§ **Your objective**:
Give back, exactly as written, the lines from the beginning of the listing through the one that contains "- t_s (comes".

§ **Extracted data**:
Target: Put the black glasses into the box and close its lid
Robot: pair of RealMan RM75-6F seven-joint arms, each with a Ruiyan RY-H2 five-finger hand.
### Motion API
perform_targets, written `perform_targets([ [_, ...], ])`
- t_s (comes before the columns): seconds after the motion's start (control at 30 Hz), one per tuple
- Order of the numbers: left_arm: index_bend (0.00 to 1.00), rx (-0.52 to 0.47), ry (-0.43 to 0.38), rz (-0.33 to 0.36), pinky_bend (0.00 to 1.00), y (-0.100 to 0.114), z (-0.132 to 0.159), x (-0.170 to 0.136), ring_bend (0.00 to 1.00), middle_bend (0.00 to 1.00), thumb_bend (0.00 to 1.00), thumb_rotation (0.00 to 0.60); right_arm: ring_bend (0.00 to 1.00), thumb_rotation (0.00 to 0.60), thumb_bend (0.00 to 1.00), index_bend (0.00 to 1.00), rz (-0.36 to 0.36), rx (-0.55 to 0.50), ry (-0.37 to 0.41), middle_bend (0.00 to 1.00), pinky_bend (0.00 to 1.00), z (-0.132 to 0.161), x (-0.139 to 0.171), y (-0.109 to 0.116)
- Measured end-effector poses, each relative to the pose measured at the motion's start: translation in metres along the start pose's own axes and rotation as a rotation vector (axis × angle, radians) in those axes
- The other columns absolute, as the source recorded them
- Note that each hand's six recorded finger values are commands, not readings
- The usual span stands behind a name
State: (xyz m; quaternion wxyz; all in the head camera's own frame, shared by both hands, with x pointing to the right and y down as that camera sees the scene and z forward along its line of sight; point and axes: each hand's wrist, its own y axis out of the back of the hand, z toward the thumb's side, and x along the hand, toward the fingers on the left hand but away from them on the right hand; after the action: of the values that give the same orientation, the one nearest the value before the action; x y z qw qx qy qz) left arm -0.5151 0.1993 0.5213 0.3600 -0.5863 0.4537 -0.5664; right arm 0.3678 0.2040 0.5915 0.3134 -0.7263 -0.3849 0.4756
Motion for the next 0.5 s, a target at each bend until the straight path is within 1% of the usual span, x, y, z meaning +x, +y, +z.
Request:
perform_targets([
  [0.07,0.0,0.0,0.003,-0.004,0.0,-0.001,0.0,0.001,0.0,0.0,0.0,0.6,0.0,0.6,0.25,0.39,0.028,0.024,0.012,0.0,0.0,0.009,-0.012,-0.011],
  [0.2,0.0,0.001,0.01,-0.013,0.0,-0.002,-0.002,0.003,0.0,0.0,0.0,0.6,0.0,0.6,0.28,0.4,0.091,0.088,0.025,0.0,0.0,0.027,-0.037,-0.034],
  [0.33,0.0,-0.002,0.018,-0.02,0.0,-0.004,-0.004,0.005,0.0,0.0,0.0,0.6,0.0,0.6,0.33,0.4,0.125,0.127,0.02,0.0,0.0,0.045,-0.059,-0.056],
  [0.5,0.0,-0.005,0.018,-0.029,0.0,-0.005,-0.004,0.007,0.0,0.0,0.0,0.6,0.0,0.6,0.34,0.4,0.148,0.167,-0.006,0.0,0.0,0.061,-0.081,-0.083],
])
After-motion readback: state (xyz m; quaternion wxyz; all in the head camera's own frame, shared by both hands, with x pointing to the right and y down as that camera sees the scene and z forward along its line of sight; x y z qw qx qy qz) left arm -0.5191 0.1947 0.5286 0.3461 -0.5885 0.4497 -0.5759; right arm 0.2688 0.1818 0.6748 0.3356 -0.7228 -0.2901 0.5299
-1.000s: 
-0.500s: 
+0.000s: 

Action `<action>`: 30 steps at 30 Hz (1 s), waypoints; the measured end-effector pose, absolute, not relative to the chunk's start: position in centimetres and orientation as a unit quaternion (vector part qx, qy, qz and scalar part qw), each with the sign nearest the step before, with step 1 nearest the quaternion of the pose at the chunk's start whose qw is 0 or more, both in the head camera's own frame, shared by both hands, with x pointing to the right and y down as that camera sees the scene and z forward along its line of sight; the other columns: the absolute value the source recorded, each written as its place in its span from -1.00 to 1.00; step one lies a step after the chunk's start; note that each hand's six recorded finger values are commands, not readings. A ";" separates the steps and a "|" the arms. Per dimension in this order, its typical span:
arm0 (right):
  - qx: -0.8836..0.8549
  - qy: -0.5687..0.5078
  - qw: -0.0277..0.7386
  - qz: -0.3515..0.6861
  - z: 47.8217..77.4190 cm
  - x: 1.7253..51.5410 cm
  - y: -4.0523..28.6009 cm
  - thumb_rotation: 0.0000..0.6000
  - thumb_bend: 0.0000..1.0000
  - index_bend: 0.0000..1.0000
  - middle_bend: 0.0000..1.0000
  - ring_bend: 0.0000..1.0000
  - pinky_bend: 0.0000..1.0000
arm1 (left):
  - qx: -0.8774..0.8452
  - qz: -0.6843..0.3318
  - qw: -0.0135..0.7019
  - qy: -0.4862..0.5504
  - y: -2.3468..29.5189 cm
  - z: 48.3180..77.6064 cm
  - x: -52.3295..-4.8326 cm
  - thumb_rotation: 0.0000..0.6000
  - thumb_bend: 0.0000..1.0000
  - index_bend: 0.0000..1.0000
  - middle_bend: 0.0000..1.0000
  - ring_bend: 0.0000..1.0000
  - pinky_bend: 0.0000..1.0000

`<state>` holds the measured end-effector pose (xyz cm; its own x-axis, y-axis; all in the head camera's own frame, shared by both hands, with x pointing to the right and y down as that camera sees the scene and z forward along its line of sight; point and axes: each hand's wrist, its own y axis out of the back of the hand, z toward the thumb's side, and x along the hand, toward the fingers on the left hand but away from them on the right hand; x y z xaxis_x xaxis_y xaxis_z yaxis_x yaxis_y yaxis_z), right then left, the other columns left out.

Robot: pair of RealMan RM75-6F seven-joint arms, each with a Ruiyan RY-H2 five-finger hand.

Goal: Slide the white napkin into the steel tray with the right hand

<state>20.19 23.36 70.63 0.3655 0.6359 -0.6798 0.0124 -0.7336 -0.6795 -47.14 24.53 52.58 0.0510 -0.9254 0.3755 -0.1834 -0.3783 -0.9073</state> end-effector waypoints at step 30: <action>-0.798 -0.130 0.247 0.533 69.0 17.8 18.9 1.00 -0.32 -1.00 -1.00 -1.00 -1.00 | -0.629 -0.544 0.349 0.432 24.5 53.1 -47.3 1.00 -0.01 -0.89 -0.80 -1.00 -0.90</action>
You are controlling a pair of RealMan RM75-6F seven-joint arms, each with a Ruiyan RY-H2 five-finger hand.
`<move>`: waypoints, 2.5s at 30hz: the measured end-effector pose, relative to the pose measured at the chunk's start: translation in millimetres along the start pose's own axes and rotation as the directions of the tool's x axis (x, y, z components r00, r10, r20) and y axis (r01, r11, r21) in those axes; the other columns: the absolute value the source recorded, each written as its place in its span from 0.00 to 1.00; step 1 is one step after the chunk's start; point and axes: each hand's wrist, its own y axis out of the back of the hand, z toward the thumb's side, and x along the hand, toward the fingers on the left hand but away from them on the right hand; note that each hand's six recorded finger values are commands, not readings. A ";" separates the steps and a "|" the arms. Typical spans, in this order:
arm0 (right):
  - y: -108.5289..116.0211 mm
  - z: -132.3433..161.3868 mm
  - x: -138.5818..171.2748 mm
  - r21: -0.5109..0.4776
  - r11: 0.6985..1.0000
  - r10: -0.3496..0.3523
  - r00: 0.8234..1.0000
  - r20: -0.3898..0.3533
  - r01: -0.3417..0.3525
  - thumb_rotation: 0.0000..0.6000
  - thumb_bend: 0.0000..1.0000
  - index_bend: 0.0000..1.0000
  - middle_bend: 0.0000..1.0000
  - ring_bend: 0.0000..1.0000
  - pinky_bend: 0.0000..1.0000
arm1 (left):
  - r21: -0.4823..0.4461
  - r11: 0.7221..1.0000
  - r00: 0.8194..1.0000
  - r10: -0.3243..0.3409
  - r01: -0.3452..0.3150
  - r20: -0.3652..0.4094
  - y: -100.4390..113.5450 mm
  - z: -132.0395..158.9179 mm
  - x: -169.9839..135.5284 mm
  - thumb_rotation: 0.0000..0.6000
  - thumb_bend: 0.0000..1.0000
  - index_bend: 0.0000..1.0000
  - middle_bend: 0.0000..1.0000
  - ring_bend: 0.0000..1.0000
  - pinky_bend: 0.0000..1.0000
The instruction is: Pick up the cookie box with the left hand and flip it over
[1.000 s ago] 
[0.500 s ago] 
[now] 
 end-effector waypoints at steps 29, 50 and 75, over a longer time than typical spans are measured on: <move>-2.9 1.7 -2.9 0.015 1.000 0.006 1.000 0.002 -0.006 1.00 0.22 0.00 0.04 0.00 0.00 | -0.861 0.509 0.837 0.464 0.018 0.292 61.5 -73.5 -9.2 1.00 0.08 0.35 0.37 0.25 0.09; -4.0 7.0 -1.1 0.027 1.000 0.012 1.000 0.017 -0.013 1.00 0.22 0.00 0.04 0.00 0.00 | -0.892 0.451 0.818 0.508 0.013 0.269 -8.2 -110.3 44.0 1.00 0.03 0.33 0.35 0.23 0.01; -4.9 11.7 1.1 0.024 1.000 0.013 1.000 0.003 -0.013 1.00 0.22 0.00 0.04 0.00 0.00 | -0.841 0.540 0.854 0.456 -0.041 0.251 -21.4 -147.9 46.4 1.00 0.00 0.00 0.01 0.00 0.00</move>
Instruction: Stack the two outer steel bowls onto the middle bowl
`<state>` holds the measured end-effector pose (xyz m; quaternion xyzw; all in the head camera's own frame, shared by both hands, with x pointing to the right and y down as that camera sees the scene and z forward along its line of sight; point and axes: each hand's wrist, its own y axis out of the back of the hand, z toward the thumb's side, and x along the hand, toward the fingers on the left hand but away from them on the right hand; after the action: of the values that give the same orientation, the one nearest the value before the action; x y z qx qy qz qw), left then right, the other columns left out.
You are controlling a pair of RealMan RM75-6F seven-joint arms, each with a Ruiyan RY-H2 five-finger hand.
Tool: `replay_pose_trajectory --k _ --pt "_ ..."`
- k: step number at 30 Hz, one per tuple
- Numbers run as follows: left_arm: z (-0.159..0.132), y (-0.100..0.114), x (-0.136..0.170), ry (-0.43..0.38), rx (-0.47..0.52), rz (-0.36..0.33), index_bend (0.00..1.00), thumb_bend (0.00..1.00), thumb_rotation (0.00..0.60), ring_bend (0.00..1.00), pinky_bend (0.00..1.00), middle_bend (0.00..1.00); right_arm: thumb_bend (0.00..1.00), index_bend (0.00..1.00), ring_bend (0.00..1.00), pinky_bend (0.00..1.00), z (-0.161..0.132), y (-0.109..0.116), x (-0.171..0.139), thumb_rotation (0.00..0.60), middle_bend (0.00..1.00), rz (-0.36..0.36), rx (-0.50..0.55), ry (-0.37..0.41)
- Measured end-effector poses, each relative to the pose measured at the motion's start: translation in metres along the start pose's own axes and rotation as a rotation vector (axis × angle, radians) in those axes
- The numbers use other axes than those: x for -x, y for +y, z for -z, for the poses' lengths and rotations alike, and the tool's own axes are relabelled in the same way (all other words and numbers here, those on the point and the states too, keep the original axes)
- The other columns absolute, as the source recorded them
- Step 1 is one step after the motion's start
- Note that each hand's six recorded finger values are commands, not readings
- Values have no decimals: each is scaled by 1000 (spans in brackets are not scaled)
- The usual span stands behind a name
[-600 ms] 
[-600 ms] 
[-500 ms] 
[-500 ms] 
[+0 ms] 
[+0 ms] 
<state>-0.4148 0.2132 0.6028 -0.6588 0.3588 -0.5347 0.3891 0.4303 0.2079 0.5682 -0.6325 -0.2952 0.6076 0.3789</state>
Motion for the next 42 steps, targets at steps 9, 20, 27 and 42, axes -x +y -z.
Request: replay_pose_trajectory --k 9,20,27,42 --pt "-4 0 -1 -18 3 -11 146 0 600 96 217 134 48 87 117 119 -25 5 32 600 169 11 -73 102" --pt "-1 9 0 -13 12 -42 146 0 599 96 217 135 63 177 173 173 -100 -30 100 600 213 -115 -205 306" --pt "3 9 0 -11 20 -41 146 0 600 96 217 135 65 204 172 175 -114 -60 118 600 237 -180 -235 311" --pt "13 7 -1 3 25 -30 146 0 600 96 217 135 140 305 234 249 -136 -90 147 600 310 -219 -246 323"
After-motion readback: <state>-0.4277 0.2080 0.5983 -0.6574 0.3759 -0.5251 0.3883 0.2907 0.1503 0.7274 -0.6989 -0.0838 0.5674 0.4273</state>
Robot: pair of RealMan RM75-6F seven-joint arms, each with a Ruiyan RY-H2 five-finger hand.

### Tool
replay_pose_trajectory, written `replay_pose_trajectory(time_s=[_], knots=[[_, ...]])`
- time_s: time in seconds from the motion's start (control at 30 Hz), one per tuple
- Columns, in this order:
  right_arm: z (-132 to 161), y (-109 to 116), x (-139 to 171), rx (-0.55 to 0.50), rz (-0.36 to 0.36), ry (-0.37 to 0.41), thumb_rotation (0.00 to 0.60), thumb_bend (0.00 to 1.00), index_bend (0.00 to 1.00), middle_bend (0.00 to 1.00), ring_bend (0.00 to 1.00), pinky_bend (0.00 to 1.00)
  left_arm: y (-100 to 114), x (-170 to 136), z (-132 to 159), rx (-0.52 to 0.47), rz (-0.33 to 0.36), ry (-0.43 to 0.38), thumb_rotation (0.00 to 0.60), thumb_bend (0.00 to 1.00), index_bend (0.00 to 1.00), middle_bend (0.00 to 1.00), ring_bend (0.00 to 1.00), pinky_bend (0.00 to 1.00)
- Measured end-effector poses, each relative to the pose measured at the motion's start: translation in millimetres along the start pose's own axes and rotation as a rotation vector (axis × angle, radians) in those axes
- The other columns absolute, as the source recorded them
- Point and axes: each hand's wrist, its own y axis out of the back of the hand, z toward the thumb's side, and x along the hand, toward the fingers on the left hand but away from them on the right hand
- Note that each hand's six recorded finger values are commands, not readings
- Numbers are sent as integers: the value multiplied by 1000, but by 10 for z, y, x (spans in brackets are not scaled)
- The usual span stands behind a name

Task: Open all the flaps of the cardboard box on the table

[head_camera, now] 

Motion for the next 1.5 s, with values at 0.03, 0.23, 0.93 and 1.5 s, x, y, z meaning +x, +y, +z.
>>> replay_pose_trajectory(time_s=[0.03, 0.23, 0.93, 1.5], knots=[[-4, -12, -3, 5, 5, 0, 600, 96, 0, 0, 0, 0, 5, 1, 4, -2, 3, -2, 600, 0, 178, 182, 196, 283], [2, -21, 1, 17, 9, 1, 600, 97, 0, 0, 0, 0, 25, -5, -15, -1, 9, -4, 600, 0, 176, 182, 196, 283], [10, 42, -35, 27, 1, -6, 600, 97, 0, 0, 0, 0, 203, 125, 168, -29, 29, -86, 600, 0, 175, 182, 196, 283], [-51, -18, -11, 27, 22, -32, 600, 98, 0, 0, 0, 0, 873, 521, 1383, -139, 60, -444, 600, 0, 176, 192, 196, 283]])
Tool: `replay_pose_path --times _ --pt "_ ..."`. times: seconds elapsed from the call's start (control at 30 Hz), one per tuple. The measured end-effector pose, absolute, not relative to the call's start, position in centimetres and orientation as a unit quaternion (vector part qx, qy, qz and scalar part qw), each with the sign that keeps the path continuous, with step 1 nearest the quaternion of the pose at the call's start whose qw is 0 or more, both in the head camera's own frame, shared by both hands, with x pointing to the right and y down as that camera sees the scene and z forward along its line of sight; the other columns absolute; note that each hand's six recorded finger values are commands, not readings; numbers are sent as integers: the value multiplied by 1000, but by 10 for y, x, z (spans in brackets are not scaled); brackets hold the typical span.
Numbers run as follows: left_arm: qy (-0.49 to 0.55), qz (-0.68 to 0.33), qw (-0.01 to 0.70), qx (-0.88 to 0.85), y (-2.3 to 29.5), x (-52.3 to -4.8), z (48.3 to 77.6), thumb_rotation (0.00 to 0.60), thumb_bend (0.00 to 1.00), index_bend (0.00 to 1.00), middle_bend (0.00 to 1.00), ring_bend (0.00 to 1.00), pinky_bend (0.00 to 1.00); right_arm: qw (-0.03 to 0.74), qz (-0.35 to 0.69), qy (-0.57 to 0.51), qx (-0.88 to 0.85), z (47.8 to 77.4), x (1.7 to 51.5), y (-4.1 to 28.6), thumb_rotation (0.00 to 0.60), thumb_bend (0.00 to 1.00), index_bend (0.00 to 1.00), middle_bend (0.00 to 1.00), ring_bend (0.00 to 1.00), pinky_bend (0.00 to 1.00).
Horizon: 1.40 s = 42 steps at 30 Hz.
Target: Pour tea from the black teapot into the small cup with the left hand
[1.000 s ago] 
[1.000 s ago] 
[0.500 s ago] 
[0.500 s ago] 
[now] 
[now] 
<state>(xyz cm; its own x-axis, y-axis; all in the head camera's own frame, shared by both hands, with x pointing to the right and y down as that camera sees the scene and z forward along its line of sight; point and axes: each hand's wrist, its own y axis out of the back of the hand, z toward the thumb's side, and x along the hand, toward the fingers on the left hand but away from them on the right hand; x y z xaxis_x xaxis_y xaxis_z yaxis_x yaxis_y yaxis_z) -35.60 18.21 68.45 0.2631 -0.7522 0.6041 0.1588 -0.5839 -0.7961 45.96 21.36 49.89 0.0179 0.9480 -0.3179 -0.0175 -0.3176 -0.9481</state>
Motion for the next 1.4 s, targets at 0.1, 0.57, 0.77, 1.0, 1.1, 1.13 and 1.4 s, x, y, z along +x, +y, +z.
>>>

§ **Solved problem**:
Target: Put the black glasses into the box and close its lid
Robot: pair of RealMan RM75-6F seven-joint arms, each with a Ruiyan RY-H2 five-finger hand.
### Motion API
perform_targets, written `perform_targets([ [_, ...], ])`
- t_s (comes before the columns): seconds after the motion's start (control at 30 Hz), one per tuple

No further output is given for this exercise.